*Task instructions*:
Please find the lines in the following records that hold "sheet", and copy them.

*Source material*:
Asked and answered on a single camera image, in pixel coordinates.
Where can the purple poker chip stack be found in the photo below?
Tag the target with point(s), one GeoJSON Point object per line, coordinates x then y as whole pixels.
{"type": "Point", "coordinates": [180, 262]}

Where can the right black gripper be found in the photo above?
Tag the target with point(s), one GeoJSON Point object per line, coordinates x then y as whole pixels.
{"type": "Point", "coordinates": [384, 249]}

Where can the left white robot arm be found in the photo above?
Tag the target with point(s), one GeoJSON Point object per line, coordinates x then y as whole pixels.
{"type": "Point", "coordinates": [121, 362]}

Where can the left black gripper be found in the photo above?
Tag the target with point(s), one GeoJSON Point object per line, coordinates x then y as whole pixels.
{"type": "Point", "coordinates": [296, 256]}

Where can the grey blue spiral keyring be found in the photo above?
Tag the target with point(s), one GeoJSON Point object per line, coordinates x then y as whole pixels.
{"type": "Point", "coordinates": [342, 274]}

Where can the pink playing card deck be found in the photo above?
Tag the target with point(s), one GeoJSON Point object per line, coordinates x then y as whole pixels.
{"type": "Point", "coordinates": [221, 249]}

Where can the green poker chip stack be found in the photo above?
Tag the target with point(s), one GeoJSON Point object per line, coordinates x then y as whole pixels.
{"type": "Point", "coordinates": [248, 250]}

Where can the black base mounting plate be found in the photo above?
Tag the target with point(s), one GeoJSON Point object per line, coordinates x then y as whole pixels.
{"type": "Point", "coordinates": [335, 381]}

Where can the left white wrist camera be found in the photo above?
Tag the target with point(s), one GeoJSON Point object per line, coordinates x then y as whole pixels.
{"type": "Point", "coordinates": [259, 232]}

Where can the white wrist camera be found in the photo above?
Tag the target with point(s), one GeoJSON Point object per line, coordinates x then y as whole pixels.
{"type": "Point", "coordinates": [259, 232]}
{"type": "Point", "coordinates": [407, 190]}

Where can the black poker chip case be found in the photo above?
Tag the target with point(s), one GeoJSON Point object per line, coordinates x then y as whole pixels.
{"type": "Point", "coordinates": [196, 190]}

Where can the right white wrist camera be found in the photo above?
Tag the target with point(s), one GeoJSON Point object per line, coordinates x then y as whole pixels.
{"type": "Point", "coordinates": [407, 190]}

==

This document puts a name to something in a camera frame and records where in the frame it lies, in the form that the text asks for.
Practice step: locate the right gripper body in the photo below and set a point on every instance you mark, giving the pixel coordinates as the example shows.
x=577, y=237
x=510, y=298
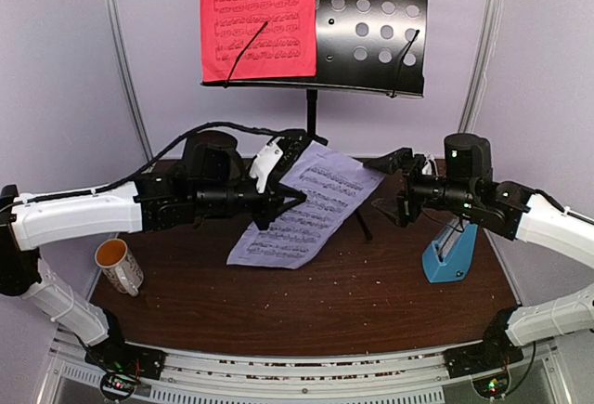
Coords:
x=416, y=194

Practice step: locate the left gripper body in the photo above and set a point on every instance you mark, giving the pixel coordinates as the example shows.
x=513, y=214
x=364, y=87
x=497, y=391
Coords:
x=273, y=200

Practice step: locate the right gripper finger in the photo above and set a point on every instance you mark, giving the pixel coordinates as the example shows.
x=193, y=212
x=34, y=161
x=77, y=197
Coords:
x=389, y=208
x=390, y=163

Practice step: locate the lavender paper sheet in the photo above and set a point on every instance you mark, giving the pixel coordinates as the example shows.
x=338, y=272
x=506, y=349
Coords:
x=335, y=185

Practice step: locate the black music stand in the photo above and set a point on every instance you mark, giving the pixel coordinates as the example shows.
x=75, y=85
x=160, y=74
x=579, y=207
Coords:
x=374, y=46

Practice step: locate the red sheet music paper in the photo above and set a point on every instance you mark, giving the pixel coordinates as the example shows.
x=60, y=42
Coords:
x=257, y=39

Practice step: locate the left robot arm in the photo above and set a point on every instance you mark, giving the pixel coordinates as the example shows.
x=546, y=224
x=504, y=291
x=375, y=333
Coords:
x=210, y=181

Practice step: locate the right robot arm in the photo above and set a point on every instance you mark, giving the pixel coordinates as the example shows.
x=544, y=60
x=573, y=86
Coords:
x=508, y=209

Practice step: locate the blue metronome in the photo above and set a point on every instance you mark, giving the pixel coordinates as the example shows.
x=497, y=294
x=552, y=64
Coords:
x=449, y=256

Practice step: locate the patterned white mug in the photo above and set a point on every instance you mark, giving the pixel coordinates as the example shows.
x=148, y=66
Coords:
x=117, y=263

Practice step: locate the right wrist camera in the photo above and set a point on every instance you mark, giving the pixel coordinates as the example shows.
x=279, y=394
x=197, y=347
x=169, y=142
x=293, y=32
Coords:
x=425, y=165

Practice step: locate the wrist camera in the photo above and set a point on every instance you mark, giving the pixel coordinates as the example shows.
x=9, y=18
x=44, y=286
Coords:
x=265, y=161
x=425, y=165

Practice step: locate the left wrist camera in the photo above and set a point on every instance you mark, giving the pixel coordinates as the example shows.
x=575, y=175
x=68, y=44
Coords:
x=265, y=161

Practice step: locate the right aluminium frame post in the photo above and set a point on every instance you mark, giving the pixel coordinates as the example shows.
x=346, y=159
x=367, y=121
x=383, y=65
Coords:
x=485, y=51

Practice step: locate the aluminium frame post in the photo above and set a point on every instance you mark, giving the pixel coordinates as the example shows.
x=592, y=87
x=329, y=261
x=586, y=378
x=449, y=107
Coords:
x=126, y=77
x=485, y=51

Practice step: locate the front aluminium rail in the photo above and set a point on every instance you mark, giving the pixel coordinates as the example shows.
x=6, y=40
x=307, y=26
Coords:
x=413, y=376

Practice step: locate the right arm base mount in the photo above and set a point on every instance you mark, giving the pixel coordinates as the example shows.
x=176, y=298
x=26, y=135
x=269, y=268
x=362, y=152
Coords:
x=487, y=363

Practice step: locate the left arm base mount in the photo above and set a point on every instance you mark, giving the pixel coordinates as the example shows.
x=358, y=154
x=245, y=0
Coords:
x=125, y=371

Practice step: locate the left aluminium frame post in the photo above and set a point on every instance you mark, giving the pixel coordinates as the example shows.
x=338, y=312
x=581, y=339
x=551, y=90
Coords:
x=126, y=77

---

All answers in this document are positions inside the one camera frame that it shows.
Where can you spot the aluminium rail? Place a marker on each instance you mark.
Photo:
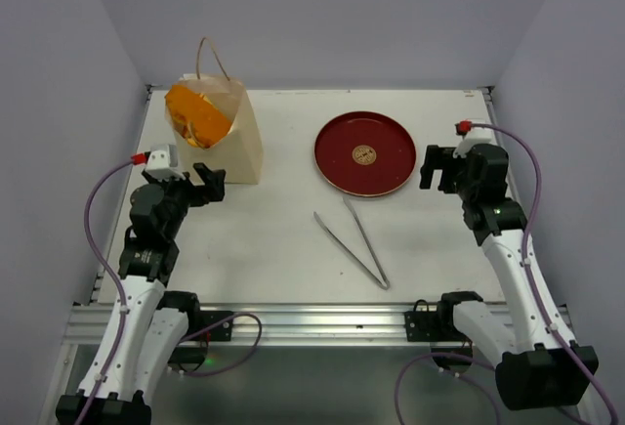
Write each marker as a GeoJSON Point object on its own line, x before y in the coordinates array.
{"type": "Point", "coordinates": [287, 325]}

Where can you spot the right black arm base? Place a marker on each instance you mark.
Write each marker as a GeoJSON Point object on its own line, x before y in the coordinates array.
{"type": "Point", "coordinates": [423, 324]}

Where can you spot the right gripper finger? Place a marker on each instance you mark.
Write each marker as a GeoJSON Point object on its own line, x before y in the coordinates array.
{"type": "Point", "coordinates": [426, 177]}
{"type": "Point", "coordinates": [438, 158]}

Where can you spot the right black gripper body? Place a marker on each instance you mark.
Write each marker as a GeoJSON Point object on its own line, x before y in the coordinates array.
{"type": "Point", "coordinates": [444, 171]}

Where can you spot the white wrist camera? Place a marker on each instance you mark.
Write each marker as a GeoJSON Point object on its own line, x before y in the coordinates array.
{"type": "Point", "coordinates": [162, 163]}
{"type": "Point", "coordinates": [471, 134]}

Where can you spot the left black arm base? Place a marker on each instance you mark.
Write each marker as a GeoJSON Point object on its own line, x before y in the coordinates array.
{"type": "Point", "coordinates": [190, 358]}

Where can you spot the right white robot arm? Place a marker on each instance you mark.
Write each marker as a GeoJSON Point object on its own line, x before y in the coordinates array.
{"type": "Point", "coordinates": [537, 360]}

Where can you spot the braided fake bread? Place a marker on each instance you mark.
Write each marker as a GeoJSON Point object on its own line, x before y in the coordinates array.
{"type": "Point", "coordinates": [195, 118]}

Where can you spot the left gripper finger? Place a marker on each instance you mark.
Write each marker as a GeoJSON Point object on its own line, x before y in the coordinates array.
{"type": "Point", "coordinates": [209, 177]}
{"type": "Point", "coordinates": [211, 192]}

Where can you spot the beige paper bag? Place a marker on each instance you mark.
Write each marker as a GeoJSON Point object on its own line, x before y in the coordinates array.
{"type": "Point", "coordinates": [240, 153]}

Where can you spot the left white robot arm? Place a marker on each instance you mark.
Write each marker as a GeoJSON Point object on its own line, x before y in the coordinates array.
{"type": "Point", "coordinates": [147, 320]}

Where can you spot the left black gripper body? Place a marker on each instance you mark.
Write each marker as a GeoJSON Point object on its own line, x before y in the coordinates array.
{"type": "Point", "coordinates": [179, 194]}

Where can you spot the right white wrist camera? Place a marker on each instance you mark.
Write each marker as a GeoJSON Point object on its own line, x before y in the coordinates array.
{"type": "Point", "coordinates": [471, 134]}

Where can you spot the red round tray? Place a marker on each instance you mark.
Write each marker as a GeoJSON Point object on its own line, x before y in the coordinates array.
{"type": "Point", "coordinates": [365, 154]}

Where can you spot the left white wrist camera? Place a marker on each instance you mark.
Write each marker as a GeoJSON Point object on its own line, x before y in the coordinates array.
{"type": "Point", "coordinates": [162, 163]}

*Response to the task*:
Practice step: locate the lavender paper sheet in the photo above and set a point on every instance you mark, giving the pixel coordinates as the example shows.
Practice step: locate the red sheet music paper in the photo above and set a point on every instance you mark, giving the pixel coordinates as the example shows.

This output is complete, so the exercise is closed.